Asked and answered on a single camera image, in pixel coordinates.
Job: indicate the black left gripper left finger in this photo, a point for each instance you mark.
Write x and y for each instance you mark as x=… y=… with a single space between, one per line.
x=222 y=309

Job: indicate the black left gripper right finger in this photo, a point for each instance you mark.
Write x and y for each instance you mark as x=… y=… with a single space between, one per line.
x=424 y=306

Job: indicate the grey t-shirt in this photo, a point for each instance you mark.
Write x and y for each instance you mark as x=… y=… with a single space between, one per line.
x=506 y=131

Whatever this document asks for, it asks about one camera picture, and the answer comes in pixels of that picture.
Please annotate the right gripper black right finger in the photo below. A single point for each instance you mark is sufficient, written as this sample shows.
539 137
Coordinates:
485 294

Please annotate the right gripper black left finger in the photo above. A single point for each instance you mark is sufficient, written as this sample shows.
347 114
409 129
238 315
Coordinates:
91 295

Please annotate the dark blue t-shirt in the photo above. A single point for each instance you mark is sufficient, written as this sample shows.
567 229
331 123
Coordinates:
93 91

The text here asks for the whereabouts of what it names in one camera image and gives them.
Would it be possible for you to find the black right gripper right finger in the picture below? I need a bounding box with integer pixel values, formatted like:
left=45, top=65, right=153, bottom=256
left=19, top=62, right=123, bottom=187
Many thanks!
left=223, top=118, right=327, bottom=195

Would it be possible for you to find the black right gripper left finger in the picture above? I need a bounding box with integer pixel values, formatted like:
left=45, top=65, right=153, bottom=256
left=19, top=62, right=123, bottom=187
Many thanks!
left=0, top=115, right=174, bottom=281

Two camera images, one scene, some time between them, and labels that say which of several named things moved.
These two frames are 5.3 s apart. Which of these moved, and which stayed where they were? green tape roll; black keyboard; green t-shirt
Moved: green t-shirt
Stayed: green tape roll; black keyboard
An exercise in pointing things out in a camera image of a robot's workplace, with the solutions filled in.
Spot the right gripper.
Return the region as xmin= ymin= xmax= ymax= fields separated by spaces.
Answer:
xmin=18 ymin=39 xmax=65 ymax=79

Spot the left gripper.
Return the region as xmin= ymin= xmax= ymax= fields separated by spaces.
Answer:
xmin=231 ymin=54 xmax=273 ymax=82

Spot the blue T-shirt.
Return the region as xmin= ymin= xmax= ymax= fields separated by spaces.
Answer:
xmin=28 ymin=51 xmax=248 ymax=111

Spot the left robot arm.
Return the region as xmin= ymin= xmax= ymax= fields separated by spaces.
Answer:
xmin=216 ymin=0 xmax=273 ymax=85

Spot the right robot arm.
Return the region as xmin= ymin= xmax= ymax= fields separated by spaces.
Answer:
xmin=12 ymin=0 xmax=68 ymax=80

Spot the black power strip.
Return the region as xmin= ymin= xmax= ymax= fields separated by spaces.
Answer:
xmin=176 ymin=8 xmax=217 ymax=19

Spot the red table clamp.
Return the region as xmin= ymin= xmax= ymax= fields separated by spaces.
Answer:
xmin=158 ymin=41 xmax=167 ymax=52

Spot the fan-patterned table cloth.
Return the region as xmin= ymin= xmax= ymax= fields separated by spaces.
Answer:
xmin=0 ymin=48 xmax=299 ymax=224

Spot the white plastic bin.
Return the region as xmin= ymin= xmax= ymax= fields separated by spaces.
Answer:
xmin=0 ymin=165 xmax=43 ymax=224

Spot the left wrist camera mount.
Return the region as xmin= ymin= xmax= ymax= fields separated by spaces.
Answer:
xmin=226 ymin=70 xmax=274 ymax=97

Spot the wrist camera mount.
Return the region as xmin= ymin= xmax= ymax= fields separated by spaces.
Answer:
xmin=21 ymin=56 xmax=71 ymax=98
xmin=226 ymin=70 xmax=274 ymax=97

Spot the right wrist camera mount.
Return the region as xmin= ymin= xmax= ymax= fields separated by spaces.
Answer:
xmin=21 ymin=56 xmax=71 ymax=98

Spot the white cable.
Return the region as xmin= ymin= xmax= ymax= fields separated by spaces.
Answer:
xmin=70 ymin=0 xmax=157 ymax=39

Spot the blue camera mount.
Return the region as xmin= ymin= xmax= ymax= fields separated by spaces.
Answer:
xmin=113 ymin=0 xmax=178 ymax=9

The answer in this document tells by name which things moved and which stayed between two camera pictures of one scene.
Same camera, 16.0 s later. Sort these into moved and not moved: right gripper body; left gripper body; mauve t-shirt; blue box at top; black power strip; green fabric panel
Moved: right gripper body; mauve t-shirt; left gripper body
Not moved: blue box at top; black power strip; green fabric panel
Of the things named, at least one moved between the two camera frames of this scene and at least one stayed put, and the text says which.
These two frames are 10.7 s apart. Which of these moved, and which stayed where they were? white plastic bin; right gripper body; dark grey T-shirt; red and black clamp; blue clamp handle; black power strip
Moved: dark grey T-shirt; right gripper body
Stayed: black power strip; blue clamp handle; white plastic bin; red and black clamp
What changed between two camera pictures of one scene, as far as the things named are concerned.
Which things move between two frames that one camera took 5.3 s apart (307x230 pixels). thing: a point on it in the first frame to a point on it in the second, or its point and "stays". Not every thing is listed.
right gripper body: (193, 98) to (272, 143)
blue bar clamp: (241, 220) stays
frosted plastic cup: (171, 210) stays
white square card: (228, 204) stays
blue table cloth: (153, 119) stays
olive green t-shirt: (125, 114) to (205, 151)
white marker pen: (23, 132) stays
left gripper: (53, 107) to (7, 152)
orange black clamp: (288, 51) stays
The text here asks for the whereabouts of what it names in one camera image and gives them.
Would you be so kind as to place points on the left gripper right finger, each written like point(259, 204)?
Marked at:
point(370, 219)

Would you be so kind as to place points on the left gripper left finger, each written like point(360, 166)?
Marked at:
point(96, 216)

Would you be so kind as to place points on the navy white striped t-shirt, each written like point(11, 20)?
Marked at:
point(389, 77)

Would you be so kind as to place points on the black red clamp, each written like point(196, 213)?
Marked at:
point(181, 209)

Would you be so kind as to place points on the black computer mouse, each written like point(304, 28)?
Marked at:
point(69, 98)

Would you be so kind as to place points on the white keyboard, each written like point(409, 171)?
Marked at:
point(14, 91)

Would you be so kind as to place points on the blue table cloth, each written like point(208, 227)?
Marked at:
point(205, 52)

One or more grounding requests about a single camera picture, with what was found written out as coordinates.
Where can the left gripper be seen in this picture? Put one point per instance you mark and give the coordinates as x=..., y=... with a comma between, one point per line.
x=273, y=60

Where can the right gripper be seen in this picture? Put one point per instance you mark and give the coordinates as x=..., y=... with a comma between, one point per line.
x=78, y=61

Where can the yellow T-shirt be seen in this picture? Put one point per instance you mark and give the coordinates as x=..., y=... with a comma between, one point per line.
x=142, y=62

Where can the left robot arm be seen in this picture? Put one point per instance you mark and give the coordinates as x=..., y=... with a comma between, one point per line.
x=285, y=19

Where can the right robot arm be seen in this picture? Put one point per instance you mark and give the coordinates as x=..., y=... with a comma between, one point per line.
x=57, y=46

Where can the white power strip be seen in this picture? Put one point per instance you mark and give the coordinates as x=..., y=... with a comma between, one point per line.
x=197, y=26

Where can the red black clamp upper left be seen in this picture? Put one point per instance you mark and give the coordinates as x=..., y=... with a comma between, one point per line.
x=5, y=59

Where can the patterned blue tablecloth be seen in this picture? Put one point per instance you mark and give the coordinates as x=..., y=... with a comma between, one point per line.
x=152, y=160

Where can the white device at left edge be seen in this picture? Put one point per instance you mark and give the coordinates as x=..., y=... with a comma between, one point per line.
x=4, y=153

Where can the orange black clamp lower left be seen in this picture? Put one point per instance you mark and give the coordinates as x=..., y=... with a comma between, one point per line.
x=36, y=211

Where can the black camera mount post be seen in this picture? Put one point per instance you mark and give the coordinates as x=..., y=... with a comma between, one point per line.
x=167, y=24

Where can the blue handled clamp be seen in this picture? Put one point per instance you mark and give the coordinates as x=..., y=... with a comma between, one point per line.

* [THE TASK]
Starting at the line that has "Same camera, 16.0" in the records above, restate word for word every line until the one that has "olive green t-shirt: (125, 114) to (205, 151)", and include that one as well.

* [ANSWER FOR THE TASK]
Same camera, 16.0 s later. Sort these into moved and not moved: right gripper body; left gripper body; mauve t-shirt; blue box at top; black power strip; green fabric panel
Moved: right gripper body; mauve t-shirt; left gripper body
Not moved: blue box at top; black power strip; green fabric panel
Of the things named, at least one moved between the two camera frames of this scene and at least one stayed put, and the text says which.
These two frames are 10.7 s apart. Which of these moved, and which stayed where they were? white plastic bin; right gripper body; dark grey T-shirt; red and black clamp; blue clamp handle; black power strip
Moved: dark grey T-shirt; right gripper body
Stayed: black power strip; blue clamp handle; white plastic bin; red and black clamp
What changed between two camera pictures of one scene, as far as the things named are concerned.
Which things move between two frames that one camera took 5.3 s apart (307x230 pixels). thing: a point on it in the first frame to a point on it in the second, or its point and "stays". Not every thing is listed.
right gripper body: (193, 98) to (272, 143)
blue bar clamp: (241, 220) stays
frosted plastic cup: (171, 210) stays
white square card: (228, 204) stays
blue table cloth: (153, 119) stays
olive green t-shirt: (125, 114) to (205, 151)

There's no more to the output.